What does exportfs do?
  Implements 9P protocol in terms of the open/close/read/write/etc. syscalls
  Is this straight-forward?
    Actually, ensuring unique type,dev,path is very annoying
      Why do you need to do this?  E.g., so that mount tables work properly
  Particularly bad if multiple instances of mount device
    Proposal: allow streams to be 'popped' off the mount device
    Allow reading and writing 9P messages to fd when CMSG flag set
    I actually implemented this; was not too hard
      Just need to do tag mapping (tags are their version of RPC xids)
  Possible lesson here--always strive for lowest com denom interfaces:
    It's easy to implement system call interface in terms of 9P
      This is what mount device does
    It's harder to implement 9P in terms of system call interface
      Which is what exportfs does
    So 9P is more general--maybe should replace syscall interface
    And Plan 9 syscalls orders of magnitude easier to distribute that UNIX
      Imagine trying to export the functionality of the UNIX syscall interface!
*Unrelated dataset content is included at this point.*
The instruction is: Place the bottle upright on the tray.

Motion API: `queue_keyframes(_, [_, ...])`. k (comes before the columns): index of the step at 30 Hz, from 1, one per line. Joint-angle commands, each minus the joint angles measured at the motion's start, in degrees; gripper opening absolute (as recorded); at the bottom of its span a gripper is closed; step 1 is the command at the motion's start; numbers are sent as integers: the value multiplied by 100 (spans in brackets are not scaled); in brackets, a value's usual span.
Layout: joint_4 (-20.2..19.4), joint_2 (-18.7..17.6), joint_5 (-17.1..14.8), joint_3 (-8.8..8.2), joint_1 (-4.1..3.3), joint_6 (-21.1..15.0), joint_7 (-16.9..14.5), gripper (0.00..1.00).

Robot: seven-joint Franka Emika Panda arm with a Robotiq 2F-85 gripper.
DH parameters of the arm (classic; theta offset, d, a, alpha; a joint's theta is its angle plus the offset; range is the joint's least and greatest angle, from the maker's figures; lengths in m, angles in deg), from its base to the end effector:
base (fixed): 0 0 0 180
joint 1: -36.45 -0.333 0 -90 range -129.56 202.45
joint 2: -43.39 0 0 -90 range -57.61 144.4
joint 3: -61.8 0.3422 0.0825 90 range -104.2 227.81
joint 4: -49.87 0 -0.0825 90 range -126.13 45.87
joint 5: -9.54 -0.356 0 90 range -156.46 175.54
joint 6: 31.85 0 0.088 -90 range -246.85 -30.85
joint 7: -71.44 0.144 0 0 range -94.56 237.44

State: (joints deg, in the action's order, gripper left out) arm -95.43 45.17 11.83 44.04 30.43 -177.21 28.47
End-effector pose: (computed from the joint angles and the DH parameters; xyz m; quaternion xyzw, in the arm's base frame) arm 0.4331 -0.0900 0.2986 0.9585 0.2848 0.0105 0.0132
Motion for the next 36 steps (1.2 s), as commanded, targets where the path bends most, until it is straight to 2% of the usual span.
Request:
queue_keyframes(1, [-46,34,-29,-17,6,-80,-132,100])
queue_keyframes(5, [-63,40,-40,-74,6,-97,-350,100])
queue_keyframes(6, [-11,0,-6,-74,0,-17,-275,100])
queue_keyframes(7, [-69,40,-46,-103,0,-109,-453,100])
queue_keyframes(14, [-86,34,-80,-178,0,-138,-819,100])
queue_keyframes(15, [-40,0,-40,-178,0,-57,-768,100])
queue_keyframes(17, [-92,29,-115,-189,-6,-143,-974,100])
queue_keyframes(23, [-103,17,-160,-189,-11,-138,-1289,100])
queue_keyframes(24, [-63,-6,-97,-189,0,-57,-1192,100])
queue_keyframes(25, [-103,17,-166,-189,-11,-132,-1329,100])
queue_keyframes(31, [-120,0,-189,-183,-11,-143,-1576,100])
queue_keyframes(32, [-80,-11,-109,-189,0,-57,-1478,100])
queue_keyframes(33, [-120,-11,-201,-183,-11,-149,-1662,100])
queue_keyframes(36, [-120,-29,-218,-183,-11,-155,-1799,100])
What is file server architecture
  Have memory, hard disks, and WORM drive - multi-layer architecture
  View WORM drive as infinite
    Assume hardware will improve faster than group generates data

How do you set up a TCP connection?
  Usually don't care that it's a TCP connection!
  E.g., want to talk SMTP (mail protocol) to host mail.stanford.edu
  Open /net/cs,  Write that you want SMTP channel to mail.stanford.edu
  Cs says:  open file /net/tcp/clone, write "connect 171.67.20.25!25"
  Do that, then read clone file, get back, e.g., "5".
  This means the file you opened as clone is really /net/tcp/5/ctl
  So open /net/tcp/5/data to read and write data to SMTP server

How do gateways work?
  Just import /net from gateway machine to get outside
How does ftp work?
  Just use ls and cp, it shows up as a file system

What is IL and why?
  Need reliability and order (which UDP doesn't have)
  Need message boundaries (which TCP doesn't have)
  In keeping with clean-slate approach, just design new protocol

Why is Plan9 better than an old time-sharing system?
  Couldn't you have multiple machines people can log into for less overload?
  Use NSF to give a single-system image on a bunch of old-school UNIX machines?
  Point is users have control of their terminals
    Can construct your own namespace even on CPU servers
    On UNIX, can be a pain to install software if you don't have root
    In Plan9 there isn't even really a notion of root

What is the difference between a file system interface and RPC / Net Objects?
  Network Objects have inheritance, while methods fixed for FS protocol
  FS has uniform and familiar access, protection, and naming mechanisms
    "the way things are named has profound influence on the system" (p. 20)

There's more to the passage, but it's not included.